Catalyst makes drugs inside the body to minimize side effects

A robust biocompatible catalyst that is active in blood could lead to safer treatments with minimal side effect

image of the human serum albumin protein

Figure 1: A chemical catalyst tucked within a pocket of the human serum albumin protein (shown) retained its activity even after soaking in blood for 24 hours. © PASIEKA/Science Photo Library/Getty

A highly active catalyst capable of synthesizing drug molecules within the body has been developed by RIKEN chemists1. In mice, an anticancer drug assembled near tumors using the injected catalyst suppressed tumor growth.

In conventional medicines delivered by injection or pill, the active drug molecule circulates throughout the body, flooding not only the target site but also healthy tissues. The resulting side effects can be so serious that they can cause permanent damage and force treatment to be stopped.

Assembling drug molecules at target sites within the body could make them more effective while minimizing their side effects.

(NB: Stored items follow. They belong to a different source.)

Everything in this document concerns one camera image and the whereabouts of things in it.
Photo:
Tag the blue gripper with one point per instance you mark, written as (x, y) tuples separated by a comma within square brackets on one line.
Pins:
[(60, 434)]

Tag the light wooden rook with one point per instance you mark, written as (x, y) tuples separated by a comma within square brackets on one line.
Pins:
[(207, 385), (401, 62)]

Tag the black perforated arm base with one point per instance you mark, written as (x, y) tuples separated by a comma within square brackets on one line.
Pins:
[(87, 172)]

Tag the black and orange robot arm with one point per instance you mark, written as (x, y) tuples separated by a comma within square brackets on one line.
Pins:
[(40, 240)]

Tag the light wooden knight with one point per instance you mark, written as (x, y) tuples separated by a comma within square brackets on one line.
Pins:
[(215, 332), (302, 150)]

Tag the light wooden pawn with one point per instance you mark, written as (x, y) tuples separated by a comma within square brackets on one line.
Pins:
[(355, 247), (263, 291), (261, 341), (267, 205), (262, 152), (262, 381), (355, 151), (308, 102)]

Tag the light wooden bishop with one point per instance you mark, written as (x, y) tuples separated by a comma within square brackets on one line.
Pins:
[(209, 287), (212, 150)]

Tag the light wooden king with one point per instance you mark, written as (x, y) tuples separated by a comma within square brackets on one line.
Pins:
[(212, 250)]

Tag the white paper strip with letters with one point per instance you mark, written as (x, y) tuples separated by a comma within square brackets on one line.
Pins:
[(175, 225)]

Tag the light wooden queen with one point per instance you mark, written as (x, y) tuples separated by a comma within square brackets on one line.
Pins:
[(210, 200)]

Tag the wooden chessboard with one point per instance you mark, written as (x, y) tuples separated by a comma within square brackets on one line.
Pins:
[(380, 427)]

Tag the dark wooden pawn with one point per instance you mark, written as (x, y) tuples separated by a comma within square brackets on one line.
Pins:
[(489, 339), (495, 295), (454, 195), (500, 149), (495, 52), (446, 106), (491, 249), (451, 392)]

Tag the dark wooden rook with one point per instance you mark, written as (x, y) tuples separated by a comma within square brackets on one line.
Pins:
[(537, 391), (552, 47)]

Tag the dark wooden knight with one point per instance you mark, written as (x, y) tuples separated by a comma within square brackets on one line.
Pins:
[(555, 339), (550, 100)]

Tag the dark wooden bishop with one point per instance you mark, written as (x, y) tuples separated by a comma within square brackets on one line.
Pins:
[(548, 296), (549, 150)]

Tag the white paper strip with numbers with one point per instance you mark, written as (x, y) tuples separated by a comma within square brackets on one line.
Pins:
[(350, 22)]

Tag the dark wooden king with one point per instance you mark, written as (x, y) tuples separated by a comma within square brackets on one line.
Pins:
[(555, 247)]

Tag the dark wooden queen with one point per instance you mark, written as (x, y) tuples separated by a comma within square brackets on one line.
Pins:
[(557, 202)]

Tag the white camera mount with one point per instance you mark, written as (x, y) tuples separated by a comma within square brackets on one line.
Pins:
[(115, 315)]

“The direct synthesis of drugs in the body would enable drugs to treat diseases without causing side effects in healthy tissues,” says Katsunori Tanaka, chief scientist of the RIKEN Biofunctional Synthetic Chemistry Laboratory. “That’s why we need a biocompatible biocatalysis system to perform drug synthesis near target sites in the body.”

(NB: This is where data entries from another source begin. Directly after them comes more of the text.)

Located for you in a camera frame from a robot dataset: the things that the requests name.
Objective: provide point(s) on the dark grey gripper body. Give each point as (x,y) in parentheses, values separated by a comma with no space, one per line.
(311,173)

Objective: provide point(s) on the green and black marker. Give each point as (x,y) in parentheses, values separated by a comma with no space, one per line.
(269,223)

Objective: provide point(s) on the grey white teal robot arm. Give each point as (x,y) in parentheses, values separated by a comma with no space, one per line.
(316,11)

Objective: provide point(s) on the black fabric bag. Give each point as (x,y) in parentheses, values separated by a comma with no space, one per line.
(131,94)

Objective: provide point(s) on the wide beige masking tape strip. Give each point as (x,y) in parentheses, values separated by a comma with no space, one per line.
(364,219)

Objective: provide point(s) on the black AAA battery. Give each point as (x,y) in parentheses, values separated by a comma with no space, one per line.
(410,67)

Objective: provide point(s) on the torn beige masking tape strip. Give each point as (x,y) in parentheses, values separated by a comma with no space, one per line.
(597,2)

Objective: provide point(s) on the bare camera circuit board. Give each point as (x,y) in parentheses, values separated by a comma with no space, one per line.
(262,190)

The team targeted drug assembly in the body using a catalytic chemical reaction called olefin metathesis. “Olefin metathesis is one of the most efficient methods for constructing carbon–carbon double bonds for synthesizing drugs,” explains Tanaka. “If it could be worked out in the body, it should enable us to synthesize many different types of drugs.”

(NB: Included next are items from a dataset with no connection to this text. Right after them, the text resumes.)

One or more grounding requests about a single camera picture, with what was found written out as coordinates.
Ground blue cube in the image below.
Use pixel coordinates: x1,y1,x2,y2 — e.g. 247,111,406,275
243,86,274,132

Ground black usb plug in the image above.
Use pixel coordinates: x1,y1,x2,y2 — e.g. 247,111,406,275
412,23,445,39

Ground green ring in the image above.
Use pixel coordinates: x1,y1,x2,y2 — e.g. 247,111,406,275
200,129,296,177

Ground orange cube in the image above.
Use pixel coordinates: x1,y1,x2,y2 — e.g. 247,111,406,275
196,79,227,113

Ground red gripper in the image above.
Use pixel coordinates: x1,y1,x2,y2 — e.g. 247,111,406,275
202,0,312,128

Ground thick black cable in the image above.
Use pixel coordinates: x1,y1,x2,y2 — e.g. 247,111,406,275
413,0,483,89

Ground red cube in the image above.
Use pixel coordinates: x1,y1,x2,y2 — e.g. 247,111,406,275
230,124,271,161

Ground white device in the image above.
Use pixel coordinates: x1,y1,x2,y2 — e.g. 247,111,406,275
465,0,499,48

Most chemical catalysts are rapidly deactivated by biomolecules in the bloodstream. To overcome this problem, the team wrapped a ruthenium-based olefin metathesis catalyst inside a protective protein called human serum albumin (Fig. 1).

Tanaka’s team had previously shown that a ruthenium chloride complex embedded inside human serum albumin—forming a catalytic assembly called an artificial metalloenzyme—was somewhat active in blood2. Now, they have shown that switching to a ruthenium iodide complex produces a far superior artificial metalloenzyme.

At low catalyst concentrations, the new albumin-based ruthenium iodide (AlbRuI) catalyst catalyzed three types of olefin metathesis reactions in blood at high yield.

“AlbRuI also showed robust stability for 24 hours in blood,” says Tanaka. “This expands the biocompatibility of artificial metalloenzymes and opens the door for developing general, metal-based artificial metalloenzymes for catalytic reactions in blood.”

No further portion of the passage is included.